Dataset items
==*==
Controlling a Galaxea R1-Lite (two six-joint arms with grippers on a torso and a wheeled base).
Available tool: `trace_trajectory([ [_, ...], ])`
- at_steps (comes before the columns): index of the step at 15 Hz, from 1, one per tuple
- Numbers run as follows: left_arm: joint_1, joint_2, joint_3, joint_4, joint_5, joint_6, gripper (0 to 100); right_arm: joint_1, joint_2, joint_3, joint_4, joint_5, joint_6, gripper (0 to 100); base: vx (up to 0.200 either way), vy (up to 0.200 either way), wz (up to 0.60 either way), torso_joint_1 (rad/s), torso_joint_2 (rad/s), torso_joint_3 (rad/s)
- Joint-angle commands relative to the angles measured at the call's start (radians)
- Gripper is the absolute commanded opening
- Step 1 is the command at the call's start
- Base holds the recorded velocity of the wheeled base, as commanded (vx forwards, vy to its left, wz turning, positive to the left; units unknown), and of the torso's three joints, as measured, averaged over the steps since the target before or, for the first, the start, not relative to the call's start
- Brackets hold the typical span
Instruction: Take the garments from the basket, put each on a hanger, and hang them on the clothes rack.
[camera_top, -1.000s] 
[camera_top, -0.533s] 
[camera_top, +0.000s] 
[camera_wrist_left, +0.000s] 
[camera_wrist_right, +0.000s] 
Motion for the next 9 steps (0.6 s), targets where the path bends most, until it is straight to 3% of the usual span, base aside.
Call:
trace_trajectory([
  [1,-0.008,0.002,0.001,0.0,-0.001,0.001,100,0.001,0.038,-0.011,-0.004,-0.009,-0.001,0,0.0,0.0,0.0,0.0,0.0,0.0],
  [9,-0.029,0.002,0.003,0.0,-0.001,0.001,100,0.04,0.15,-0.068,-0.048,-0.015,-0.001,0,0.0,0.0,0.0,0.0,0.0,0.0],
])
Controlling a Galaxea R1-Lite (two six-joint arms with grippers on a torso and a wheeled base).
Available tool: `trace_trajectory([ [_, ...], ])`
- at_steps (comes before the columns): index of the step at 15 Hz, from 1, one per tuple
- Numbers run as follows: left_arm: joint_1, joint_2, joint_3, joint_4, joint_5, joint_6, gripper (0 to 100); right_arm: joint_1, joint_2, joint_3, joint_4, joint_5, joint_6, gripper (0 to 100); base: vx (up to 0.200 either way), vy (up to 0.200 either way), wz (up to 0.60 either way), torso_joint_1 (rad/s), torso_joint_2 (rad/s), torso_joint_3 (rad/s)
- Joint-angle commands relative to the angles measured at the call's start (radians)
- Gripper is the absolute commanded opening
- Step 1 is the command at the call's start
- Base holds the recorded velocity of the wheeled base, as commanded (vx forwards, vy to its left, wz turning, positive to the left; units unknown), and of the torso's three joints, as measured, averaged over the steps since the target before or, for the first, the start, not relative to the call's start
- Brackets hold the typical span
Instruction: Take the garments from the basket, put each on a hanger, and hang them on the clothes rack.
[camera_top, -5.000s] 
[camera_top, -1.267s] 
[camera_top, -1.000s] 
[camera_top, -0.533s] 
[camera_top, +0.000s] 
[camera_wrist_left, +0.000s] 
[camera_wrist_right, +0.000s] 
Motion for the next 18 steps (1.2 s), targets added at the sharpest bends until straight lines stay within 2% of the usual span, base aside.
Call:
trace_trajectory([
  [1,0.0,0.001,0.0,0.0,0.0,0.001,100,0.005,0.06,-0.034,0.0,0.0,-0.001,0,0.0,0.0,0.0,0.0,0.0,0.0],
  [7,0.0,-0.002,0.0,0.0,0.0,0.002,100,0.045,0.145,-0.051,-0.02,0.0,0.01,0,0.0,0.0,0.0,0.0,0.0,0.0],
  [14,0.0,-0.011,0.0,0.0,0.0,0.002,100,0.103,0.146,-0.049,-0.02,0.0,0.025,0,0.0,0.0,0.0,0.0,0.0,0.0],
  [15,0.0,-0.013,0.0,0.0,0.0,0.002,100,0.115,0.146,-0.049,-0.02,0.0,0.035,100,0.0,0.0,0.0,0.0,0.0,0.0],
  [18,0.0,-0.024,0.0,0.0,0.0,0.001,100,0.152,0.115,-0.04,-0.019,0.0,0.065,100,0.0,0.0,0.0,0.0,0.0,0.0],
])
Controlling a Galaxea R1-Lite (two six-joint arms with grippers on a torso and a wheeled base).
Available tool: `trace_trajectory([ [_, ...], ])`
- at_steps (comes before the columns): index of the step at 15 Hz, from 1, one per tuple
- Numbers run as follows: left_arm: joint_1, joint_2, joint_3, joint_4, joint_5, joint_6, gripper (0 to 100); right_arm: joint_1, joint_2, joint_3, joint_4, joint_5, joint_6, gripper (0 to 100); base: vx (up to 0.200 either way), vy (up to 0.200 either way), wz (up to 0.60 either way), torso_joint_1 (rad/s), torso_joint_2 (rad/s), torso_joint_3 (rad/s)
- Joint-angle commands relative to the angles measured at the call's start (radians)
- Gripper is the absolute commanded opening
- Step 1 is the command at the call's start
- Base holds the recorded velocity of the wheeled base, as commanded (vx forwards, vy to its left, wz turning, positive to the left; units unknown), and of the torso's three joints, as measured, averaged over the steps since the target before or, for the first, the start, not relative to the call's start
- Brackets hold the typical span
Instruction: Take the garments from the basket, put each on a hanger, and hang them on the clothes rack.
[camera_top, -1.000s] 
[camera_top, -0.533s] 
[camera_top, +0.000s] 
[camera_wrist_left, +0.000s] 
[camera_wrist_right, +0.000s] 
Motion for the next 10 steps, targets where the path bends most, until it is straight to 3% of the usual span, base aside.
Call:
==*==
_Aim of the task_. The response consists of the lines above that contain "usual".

_Response area_.
Motion for the next 9 steps (0.6 s), targets where the path bends most, until it is straight to 3% of the usual span, base aside.
Motion for the next 18 steps (1.2 s), targets added at the sharpest bends until straight lines stay within 2% of the usual span, base aside.
Motion for the next 10 steps, targets where the path bends most, until it is straight to 3% of the usual span, base aside.

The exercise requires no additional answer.